Insurance costs up as fleets neglect risk assessment
09 December 2013
Businesses are shelling out more than they need to for insurance premiums by failing to assess and cut their risk levels.
A survey by TomTom Business Solutions claims that two-fifths of companies have seen their business car insurance premiums rise over the past year, which is linked to the fact that 71% do not provide regular driver training and only 36% monitor driver performance with the intention of cutting risk.
The research, which quizzed fleet operators from medium and large companies running car and van fleets, showed that 81% of those questioned did include work-related road safety in their company's health and safety policy, but only 57% conducted regular risk assessments across their fleets.

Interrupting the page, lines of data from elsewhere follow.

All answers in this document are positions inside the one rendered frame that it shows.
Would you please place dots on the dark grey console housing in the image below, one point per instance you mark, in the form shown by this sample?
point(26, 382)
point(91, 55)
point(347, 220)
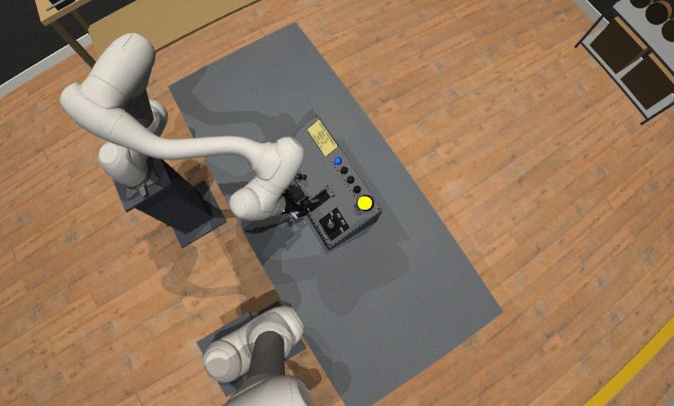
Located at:
point(342, 201)

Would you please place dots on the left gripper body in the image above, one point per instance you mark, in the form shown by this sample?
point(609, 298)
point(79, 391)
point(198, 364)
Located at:
point(289, 208)

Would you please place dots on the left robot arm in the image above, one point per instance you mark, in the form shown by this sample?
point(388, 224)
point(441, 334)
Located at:
point(123, 71)

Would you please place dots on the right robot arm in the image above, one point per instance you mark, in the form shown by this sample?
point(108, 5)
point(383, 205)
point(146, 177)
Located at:
point(271, 335)

A total of 39% admitted to having no procedures in place to manage driver fatigue, and 24% said they were not aware of exactly what they were required to do to manage road risk.
The firm's UK director, Giles Margerison, said: "Too often, cars are viewed as an employee benefit rather than a place of work, so more can be done by businesses to improve safety, reduce collision rates and drive down the cost of insurance premiums.
"Initiatives such as regular staff communications, safety discussions, driver training and schemes for measuring and improving driver performance are powerful mechanisms for the reduction of road risk.
"Duty of care can often be viewed as a complex issue, but that does not need to be the case, especially given the variety of tools available to identify and manage risk factors."